* WORK INSTRUCTIONS:
Copy exactly the lines of the material below that run from the one containing "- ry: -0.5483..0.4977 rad" through the one containing "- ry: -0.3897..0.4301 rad". Copy no other lines.

* INPUT:
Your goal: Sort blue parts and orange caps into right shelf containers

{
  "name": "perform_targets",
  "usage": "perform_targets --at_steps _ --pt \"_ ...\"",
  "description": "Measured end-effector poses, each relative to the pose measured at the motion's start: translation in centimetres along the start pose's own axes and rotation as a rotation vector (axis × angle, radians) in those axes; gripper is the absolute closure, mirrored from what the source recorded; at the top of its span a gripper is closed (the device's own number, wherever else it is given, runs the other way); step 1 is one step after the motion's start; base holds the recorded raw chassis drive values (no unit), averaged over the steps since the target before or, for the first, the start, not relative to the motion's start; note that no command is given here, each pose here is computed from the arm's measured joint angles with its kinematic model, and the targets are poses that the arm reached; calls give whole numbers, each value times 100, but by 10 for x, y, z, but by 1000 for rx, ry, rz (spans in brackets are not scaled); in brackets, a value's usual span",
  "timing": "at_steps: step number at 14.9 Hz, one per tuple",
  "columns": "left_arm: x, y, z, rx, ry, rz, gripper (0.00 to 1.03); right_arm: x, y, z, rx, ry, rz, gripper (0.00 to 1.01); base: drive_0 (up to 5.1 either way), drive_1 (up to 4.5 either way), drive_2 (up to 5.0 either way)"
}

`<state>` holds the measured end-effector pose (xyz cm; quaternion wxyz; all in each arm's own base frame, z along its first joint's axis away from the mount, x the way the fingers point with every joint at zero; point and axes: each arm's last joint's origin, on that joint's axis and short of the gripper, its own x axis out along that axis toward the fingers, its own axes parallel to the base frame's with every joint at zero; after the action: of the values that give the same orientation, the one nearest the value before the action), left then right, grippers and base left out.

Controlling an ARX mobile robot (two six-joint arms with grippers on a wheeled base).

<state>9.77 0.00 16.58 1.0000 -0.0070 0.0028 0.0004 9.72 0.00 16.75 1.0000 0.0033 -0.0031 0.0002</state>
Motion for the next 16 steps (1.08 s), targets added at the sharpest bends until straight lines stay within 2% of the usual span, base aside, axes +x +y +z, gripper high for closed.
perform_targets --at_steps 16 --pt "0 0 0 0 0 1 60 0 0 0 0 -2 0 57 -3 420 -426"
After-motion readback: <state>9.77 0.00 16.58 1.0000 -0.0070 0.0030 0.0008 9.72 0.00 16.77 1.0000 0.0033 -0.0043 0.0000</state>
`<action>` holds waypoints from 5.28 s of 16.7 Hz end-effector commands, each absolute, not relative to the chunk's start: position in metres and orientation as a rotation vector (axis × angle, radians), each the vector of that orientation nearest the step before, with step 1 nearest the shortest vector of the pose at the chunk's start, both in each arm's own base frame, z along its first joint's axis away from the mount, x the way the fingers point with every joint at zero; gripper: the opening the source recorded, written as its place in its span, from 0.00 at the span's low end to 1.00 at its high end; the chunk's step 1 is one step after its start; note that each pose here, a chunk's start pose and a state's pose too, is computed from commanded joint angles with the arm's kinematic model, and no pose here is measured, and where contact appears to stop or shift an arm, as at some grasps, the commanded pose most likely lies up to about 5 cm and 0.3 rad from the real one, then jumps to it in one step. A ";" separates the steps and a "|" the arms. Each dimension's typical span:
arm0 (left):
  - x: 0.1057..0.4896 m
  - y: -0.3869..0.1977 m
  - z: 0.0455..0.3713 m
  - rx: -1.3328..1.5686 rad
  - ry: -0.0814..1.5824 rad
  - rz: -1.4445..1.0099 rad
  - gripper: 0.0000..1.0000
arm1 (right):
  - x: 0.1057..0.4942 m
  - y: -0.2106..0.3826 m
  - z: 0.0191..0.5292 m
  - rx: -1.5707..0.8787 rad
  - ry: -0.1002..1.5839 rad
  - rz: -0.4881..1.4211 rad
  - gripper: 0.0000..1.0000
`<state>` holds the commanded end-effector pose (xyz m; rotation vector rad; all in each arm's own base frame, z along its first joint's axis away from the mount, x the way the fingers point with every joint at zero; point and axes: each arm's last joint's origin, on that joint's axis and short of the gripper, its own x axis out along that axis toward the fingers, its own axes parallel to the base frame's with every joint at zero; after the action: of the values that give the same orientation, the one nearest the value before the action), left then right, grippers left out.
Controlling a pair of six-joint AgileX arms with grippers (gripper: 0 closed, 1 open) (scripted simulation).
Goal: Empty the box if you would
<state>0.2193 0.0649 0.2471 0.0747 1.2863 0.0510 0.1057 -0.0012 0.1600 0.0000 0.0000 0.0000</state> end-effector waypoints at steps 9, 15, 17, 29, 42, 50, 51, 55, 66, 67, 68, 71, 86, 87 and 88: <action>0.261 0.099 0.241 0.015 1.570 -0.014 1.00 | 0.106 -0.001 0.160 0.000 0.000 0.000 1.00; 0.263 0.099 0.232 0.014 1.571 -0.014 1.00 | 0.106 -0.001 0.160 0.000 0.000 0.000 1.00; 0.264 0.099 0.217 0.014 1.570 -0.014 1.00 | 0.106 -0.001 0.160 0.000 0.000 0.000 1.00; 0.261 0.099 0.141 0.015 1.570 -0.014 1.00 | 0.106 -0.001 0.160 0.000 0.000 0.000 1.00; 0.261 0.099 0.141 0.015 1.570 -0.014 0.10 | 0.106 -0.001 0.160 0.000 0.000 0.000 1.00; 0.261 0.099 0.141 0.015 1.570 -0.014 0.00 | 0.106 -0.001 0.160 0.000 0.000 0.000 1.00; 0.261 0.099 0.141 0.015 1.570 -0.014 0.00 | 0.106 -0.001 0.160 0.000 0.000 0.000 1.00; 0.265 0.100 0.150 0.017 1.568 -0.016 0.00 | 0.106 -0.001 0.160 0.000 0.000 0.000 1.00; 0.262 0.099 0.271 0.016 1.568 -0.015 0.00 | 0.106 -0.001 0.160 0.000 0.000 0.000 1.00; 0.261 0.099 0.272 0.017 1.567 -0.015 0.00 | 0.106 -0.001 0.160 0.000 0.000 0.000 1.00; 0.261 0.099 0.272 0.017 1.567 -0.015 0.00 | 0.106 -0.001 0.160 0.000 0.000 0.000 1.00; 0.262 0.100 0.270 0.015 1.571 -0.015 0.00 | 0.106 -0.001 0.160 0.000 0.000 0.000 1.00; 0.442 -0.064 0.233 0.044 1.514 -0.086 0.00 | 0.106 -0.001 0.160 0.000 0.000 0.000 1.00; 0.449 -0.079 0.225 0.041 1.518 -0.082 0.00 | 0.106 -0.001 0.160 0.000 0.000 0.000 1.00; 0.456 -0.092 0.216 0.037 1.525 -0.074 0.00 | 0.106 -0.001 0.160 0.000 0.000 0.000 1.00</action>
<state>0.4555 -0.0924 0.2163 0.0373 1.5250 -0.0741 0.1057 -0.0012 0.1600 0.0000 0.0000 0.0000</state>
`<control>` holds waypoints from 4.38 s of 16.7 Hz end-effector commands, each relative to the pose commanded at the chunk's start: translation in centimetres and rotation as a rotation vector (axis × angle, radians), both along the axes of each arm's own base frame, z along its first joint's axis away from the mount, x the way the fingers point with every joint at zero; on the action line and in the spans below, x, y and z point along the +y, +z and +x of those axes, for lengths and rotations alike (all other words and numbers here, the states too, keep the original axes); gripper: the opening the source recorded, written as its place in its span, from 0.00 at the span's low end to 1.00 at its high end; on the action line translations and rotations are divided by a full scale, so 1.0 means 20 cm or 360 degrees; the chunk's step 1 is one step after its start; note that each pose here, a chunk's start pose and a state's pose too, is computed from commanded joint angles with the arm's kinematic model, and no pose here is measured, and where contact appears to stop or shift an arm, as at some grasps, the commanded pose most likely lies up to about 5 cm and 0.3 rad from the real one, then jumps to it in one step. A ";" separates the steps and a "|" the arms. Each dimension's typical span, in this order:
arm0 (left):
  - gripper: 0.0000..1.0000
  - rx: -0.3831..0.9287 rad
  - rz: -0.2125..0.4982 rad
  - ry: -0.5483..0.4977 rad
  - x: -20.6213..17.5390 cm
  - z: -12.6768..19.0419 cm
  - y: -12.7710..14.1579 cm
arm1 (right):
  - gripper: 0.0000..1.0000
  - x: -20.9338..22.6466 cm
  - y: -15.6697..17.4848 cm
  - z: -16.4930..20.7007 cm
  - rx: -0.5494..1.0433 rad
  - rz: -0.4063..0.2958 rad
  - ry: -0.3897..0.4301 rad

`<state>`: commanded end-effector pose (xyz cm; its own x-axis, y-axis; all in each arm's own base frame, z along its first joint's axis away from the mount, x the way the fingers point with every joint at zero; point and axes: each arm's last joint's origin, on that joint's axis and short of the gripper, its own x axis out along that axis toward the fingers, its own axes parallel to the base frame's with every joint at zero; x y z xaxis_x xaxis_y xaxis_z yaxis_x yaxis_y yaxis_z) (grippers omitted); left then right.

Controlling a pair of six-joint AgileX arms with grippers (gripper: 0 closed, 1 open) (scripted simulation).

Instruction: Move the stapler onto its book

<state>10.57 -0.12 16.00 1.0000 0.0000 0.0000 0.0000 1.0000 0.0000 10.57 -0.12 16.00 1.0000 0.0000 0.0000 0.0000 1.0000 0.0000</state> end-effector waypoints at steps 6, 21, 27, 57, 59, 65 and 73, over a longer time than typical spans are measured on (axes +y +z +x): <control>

* RESULT OF THIS TASK:
  - ry: -0.5483..0.4977 rad
  - x: -20.6213..17.5390 cm
  - z: -12.6768..19.0419 cm
  - y: -12.7710..14.1579 cm
arm1 (right):
  - gripper: 0.0000..1.0000
  - x: -20.9338..22.6466 cm
  - y: -15.6697..17.4848 cm
  - z: -16.4930..20.7007 cm
  - rx: -0.5494..1.0433 rad
  - rz: -0.4063..0.2958 rad
  - ry: -0.3897..0.4301 rad

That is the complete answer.